The graph comes by default with a 24hr view, click the “clock” icon on the graph to change it to minutes, otherwise you may not be able to see your data!

The same thing can be done under the Metrics/stats/gauges folder, you should see your project name and be able to click on any gauge metrics you would like.

Statsd

If you are happy with your setup, this completes the local testing of the dog whistle integration into your project.

Datadog Configuration

This section outlines how to test and connect DogWhistle to Datadog.

Local Datadog Agent

Here, we assume you have a local Datadog Agent running on your local machine. Please refer to the official documentation for troubleshooting connecting your machine to Datadog.

At this point you should have a Datadog Agent installed and running successfully on your machine. Refer to your datadog configuration file to get the location of the statsd host that Datadog is running. For example, on unix based systems the log location is:

dogstatsd_log_file: /var/log/datadog/dogstatsd.log

This log is important to help debug any errors that may occur. One of the first problems you may encounter is that the agent may be shut down due to the following error.

Traceback (most recent call last):
  File "/opt/datadog-agent/agent/dogstatsd.py", line 396, in run
    self.server.start()
  File "/opt/datadog-agent/agent/dogstatsd.py", line 327, in start
    self.socket.bind(self.address)
  File "/opt/datadog-agent/embedded/lib/python2.7/socket.py", line 228, in meth
    return getattr(self._sock,name)(*args)
error: [Errno 48] Address already in use

This is caused by running both our Docker based Statsd container, and the Datadog Agent. Shut down the docker container and then restart the agent for it to boot up successfully.
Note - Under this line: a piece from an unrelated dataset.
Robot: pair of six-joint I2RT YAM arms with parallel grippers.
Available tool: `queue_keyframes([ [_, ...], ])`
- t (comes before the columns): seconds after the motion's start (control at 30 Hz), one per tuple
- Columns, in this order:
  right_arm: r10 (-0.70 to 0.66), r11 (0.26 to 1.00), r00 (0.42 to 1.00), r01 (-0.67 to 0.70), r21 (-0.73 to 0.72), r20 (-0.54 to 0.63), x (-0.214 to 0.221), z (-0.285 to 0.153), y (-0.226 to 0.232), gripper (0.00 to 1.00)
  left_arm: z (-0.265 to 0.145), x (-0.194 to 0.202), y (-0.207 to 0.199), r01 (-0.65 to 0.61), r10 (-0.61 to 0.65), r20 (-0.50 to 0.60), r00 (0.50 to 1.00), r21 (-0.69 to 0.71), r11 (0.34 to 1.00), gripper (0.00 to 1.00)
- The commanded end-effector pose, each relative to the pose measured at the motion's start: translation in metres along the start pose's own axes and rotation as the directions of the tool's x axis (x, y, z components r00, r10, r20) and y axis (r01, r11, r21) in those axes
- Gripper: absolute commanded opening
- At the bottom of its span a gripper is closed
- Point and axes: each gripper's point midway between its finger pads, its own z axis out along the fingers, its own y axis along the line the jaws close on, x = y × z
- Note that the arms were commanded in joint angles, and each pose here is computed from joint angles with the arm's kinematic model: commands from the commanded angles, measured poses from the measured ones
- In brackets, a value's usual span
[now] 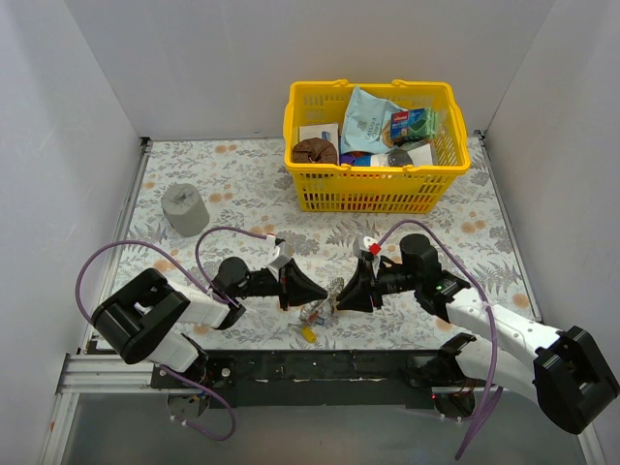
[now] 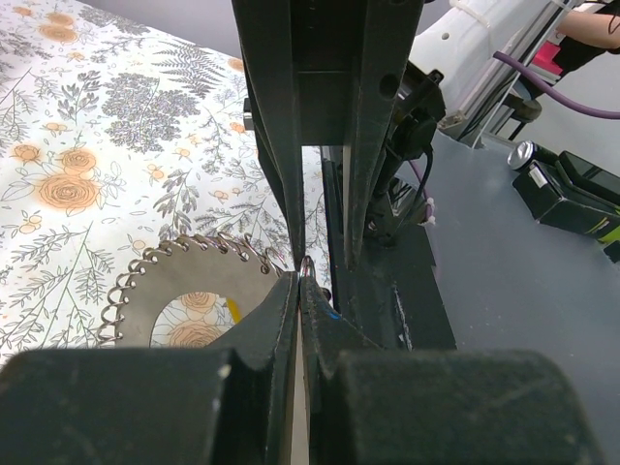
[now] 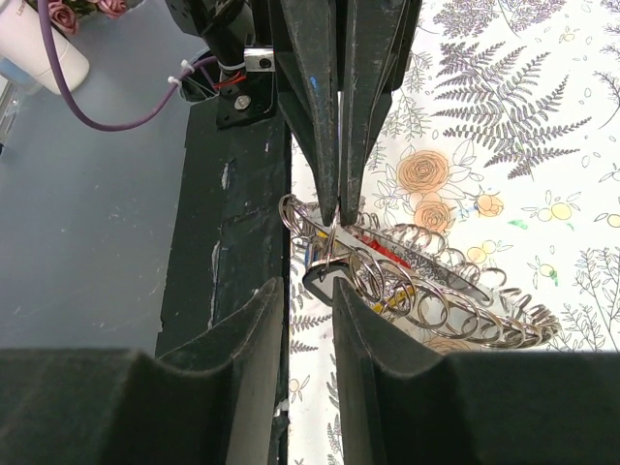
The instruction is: Put the keys on the keyring
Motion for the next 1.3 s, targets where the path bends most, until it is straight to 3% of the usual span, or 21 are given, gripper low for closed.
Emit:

If you are using Docker, the following extra configuration is required in your Datadog Agent conf file.

# Required for Docker
non_local_traffic: yes

The following python snippet allows us to test if DogWhistle and your Datadog Agent are working correctly

# imports
import logging
from dog_whistle import dw_config, dw_callback
from scutils.log_factory import LogFactory

# show all application logs
logging.basicConfig(format='%(levelname)s:%(message)s', level=logging.DEBUG)

# our settings
DW_SETTINGS = {
    'name': 'dog_whistle_test',
    'options': {
        'statsd_host': "localhost",
        'statsd_port': 8125,
        'local': True,
    },

}

# configure dog whistle and log factory
dw_config(DW_SETTINGS)
logger = LogFactory.get_instance()
logger.register_callback('>=INFO', dw_callback)

logger.info("test log")

While running this you should see a number of successful DEBUG or INFO level messages come through your console. Within a few minutes, visit the Datadog Metrics Summary page, and you should see your new metric appear like so.

Statsd

If your log messages begin to show up, you are now ready to enable DogWhistle locally to fully test your integration! For a more thorough test of DogWhistle, you can use the example.py script located within the base of this repo.
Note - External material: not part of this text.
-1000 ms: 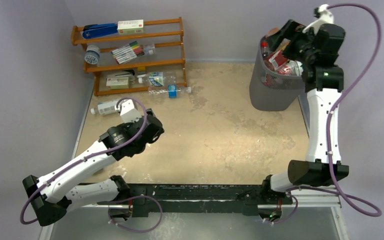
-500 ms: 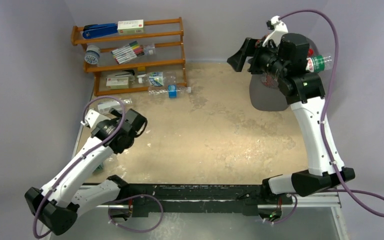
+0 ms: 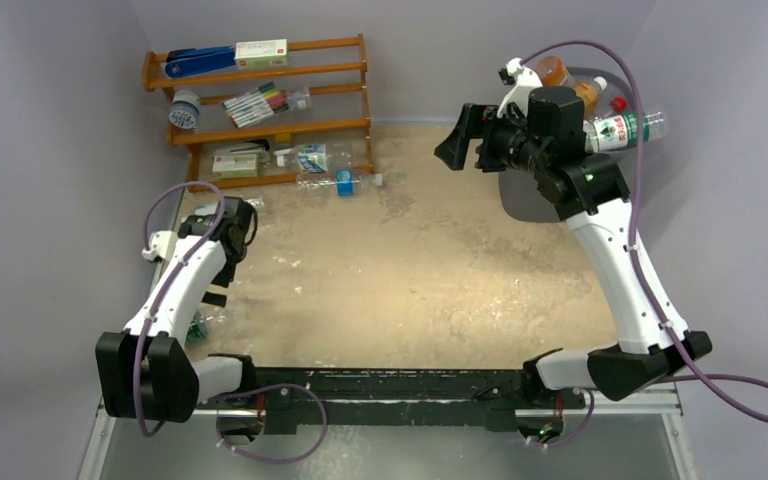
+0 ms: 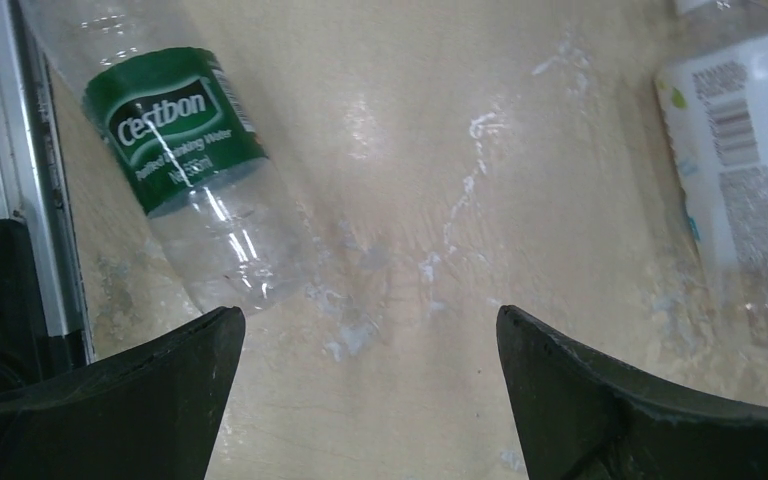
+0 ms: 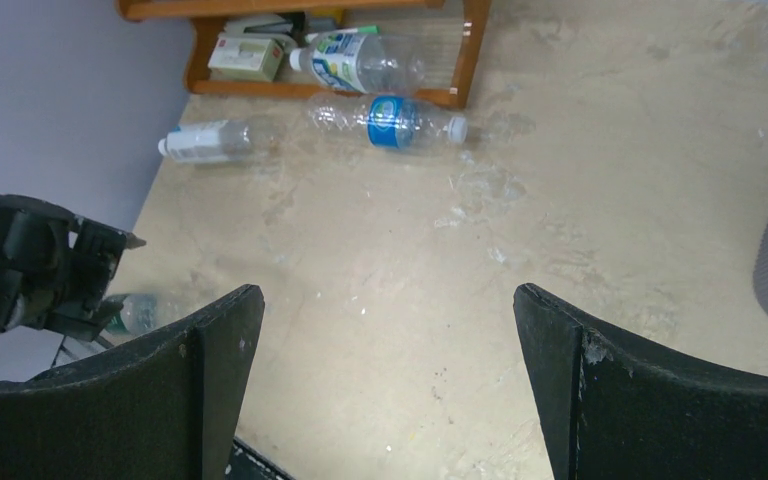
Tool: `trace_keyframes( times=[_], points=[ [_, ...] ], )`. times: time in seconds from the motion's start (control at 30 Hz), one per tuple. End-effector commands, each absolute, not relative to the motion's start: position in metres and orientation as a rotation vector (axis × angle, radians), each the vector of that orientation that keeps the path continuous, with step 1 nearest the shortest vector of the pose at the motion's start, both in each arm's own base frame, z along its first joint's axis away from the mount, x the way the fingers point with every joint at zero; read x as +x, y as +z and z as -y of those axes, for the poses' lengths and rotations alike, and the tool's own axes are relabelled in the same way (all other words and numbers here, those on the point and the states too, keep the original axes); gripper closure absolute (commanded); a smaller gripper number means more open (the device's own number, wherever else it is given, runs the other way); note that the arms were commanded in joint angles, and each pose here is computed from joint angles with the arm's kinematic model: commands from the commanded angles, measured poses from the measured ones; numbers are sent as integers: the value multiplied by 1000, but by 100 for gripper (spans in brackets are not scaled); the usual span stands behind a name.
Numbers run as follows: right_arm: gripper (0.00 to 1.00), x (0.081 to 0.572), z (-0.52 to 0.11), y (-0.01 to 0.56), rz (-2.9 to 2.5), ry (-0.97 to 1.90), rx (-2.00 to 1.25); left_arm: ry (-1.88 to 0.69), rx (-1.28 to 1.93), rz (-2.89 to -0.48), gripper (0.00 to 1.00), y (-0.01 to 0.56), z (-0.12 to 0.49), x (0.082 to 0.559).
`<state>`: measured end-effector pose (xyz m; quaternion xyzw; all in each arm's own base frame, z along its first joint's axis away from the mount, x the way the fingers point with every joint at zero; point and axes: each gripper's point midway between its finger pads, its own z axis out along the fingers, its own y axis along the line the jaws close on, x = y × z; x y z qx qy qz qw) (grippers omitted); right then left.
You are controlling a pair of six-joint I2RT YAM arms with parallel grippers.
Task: Put the plastic bottles in the bin
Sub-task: Pick up the plastic bottle from the corner of the board.
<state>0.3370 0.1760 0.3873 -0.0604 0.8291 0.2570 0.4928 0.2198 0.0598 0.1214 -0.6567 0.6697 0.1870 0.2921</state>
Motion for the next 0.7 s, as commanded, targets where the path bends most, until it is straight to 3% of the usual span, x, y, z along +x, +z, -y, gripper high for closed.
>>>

You will want to make sure your final application can hit the local Datadog Agent, if running as a normal process use

'statsd_host': "localhost",

within your options. If using Docker on Linux, set your configuration to

environment:
  - DATADOG_LOCAL=True
  - DATADOG_STATSD_HOST=172.17.0.1 # linux only

If using Docker on Mac OS, set your configuration to

environment:
  - DATADOG_LOCAL=True
  - DATADOG_STATSD_HOST=docker.for.mac.localhost # Mac only

to ensure your container can hit the local Datadog Agent.
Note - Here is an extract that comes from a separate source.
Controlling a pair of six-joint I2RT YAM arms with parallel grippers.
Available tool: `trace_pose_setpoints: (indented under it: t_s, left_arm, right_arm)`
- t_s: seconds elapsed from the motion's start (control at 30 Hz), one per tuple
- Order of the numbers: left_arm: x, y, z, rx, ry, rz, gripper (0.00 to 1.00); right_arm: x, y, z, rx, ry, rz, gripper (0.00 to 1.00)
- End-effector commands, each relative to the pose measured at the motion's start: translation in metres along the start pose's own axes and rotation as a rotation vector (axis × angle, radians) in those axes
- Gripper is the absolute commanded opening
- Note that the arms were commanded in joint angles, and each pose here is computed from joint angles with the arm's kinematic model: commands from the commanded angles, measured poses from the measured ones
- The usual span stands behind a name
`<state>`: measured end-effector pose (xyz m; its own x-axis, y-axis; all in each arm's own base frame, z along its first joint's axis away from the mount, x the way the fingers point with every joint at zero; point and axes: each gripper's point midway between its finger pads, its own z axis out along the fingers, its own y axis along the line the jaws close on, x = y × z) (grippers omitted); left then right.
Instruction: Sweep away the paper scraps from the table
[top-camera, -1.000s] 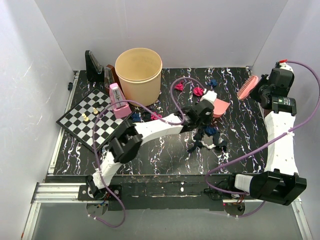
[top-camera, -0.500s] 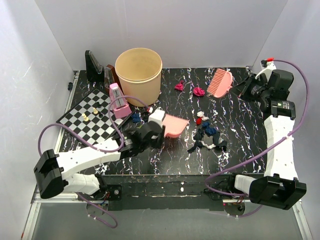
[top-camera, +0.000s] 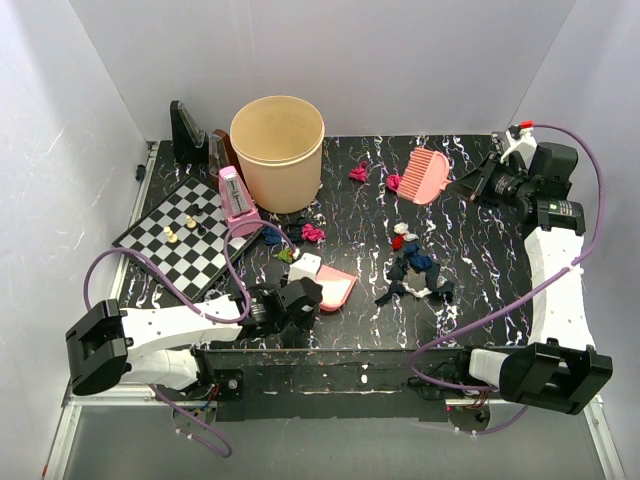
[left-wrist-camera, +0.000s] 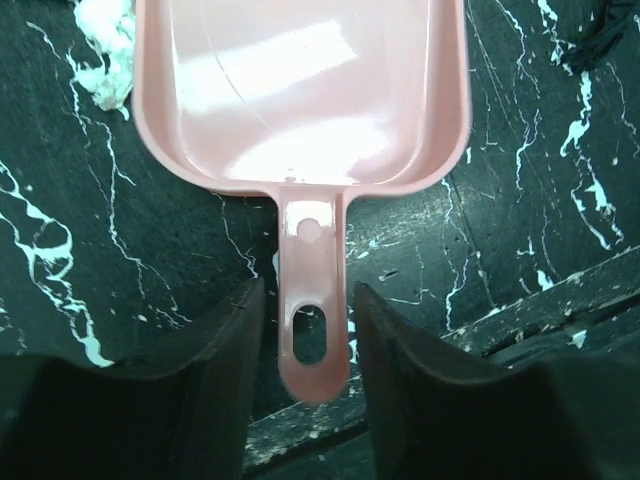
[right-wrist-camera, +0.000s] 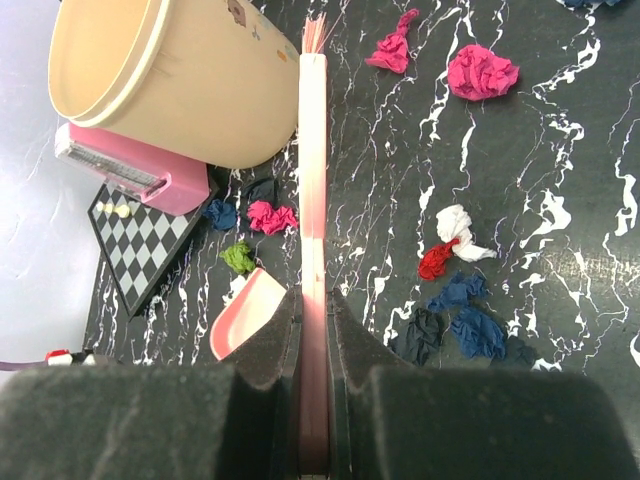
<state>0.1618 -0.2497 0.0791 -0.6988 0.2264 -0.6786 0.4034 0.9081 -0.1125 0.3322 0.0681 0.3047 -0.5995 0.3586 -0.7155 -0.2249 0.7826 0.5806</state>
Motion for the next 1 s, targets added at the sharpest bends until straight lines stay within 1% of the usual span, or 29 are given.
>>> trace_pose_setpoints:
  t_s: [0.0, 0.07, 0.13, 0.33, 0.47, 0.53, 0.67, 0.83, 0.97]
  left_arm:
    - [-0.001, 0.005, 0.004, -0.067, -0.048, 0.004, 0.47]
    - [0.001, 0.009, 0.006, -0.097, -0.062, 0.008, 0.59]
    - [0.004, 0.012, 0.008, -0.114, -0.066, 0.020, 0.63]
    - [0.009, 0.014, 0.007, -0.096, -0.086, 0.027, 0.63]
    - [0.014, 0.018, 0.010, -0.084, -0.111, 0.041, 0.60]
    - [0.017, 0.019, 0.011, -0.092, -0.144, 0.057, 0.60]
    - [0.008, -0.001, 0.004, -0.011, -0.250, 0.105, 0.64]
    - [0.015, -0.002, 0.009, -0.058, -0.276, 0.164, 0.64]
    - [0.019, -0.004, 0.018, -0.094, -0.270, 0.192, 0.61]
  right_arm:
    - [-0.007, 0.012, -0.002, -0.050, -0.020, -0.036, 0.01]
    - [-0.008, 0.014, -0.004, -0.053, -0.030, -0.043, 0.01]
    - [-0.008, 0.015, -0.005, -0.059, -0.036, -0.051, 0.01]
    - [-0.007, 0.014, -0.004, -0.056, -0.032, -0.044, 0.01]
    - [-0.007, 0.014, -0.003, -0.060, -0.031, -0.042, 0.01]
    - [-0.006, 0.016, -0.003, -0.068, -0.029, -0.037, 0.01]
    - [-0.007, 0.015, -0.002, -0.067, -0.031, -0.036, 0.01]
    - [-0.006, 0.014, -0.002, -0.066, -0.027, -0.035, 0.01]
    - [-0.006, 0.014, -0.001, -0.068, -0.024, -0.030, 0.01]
Once your application is configured, you can see the metrics in your Metrics Summary like below, and begin building custom dashboards, graphs, and alerts based on your logging.

Statsd

DataDog Statsd Configuration

To enable DataDog integration simply set the local option to False, and ensure that statsd_host is pointing to a dd-agent. For instance:

environment:
  - DATADOG_LOCAL=False
  - DATADOG_STATSD_HOST=172.17.0.1

Wrapping Up

Once you have your ideal Datadog integration set up, you can build custom dashboards like the one shown below:

Scrapy Cluster Dashboard

Be sure to add the following to your projects requirements.txt!

dog-whistle==X.X
scutils==1.3.0dev0 # required for Python 2/3 compatibility

Where X.X is the current version of dog-whistle on pypi

Note

Version numbers are subject to change!